My research on Maithil painting—traditionally a ritual wall and floor art performed during life-stage or samskara rites (such as the wedding ceremony) and other seasonal festivals by women from the Indian state of Bihar—indicates that there exists a distinct visuality of law and justice, which warrants urgent attention. I aim to examine this hitherto neglected aspect of Maithil art (and more generally folk and vernacular pictorial traditions in South Asia), especially the ways in which the women artists from different socio-economic backgrounds evoke images of justice in their artworks as they engage with processes of social change associated with commodification and globalization. The visual language deployed by Maithil artists to depict law, violence and justice is not simply about the local visual culture of justice. Nor is it about mirroring court proceedings or about transcribing written law on an artistic register. Rather their artworks are also about interrogating the received knowledge about dharma and nayaya by creatively improvising and innovating visual meanings of moral order and justice. Even when such innovative picturisation of justice do tangentially allude to or “quote” what some have called “law’s art”, these creative ways of evoking justice inhabit legally plural worlds, sometimes implying a renunciation of state law.

I aim to work on a series of contemporary paintings (in particular the artworks of the younger generation of Maithil artists), which interrogates our received idea of violence and justice. Painting on a wide array of themes related to dowry deaths (and more generally violence against women), the war on terror, communal violence, murder, corruption, and so on, these artists’ sustained engagement with issues of law, violence and justice in their artworks is illustrated. Women artists bring to their artwork elements of their biography to provide a powerful visualization of justice and its potent meanings in contexts of immense social suffering. Although very often the paintings derive their subject matter from the “global flows” of images, films, televisual serials, and magazine reportage, they are seldom based on the “eye-witness principle”, so essential to the workings the “mediascape” or valued in the making of history painting. Rather the artists, I would like to illustrate, narrate their painterly tales of violence and justice by temporalizing the different sections of the picture surface in what are sometimes extremely complex and sophisticated techniques. Even when the “micro-themes” in these paintings have their basis in real life stories and events, they are often placed within a mixture of other time frames. In the process constructing a sort of montage that has the potentiality of generating a semantic charge, which neither section of the image-field taken in isolation possesses.

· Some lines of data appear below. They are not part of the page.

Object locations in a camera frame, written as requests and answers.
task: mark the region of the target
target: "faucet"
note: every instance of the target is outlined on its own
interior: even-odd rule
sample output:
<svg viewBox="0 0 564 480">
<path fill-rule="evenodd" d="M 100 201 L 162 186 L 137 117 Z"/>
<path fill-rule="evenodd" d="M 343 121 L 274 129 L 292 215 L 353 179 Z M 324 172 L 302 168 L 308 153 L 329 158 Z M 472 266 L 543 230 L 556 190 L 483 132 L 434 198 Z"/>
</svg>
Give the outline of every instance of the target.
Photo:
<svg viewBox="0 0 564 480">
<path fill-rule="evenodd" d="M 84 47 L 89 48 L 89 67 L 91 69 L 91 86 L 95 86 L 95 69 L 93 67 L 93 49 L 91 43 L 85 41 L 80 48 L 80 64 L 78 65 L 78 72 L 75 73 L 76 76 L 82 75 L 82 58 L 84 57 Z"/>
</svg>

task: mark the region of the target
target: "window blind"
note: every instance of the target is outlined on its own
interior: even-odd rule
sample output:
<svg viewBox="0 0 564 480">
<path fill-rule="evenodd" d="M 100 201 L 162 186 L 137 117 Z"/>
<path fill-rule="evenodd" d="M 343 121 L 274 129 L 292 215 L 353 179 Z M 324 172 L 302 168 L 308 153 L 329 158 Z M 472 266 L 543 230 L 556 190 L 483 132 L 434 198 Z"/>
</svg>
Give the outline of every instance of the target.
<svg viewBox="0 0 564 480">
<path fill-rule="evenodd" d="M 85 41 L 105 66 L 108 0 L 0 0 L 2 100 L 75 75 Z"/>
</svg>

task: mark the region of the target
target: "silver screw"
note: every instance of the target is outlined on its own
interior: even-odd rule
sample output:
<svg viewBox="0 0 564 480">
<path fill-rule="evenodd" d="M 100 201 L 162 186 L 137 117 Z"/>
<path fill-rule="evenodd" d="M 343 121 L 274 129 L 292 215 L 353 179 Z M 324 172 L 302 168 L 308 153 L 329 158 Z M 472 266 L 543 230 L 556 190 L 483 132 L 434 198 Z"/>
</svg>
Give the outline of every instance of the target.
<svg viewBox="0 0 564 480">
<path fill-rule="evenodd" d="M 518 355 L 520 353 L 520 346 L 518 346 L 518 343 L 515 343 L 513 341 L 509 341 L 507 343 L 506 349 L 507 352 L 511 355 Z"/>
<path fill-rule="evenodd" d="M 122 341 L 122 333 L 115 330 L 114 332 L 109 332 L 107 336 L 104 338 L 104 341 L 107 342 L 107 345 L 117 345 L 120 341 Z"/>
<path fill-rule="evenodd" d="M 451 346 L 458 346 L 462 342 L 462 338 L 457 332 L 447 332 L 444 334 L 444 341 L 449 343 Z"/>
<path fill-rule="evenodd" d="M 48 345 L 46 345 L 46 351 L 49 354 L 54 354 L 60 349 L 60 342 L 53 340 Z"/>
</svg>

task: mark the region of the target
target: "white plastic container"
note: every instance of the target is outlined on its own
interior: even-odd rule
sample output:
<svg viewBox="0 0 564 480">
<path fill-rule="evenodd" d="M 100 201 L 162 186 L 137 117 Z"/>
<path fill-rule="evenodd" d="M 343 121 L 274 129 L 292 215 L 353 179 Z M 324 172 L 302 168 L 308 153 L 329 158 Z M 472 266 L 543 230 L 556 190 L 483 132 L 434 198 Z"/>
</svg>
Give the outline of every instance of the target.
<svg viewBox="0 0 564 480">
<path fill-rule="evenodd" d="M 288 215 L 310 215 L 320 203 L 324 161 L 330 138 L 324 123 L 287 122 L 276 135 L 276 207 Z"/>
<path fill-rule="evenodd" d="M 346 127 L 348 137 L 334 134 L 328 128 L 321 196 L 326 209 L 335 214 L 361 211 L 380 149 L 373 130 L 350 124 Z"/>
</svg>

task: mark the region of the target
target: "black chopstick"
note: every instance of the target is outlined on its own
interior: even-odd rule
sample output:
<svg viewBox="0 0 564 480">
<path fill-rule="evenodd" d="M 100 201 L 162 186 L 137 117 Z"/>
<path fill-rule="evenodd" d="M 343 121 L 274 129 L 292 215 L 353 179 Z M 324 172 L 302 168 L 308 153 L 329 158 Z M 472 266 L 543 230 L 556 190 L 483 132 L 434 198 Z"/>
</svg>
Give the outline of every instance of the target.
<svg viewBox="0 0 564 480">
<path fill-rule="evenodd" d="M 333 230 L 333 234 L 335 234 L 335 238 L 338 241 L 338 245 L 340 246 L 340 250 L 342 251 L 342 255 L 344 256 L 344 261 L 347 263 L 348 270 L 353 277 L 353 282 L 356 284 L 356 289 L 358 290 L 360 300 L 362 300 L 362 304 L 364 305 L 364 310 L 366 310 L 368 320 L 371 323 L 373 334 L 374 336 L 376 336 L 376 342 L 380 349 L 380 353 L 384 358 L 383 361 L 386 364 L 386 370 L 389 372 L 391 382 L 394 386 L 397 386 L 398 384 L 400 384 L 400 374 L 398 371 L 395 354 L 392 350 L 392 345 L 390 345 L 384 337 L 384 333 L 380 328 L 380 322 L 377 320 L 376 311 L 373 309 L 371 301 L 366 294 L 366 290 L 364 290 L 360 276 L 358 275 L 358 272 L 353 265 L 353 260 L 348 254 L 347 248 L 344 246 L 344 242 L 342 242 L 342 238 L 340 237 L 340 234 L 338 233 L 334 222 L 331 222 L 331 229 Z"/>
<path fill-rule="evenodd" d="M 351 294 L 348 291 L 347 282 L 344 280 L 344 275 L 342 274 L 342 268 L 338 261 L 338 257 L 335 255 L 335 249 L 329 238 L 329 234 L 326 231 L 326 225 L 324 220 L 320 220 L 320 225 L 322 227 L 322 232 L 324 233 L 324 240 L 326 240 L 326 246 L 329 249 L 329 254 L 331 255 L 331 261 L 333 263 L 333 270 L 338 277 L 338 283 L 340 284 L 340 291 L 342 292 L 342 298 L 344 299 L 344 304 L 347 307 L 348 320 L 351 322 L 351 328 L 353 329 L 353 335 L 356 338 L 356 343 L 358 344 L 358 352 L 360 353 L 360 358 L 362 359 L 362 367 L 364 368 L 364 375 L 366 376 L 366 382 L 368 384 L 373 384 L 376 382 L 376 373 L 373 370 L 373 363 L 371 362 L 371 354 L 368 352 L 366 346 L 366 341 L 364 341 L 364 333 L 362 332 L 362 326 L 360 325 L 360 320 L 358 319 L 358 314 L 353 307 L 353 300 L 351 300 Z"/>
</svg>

Such visualizations allow us to interrogate the literature which derives its analysis solely from the domain of modernist ‘high’ art. It is my hope that through a close reading of Maithil art I will be able to underscore the place of folk or vernacular art traditions in picturing justice rather than adopt the dismissive gesture of thinking of the figure of justice mainly through the prism of high art or classical iconographic traditions.

Selected Publications

  • "Making Claims to Tradition: Poetics and Politics in the Works of Young Maithil Painters", in: Roma Chatterji (Ed.): Wording the World: Veena Das and her Interlocutors, Bronx, NY: Fordham University Press (forthcoming).
  • Religious Iconography, Pictorial Convention, and Personal Trait: Composing Paintings in Mithila, in: Alexander Henn, Klaus-Peter Koepping (Eds.): Ritual in an Unstable World: Contingency, Hybridity, Embodiment, Frankfurt: Peter Lang 2007.
  • Religious Iconography, Violence, and Making of a Series, in: Domains 3, 2007, 41-68.
  • Folk Art, Identity and Performance: A Sociological Study of Maithil Painting. Diss., Delhi 1999.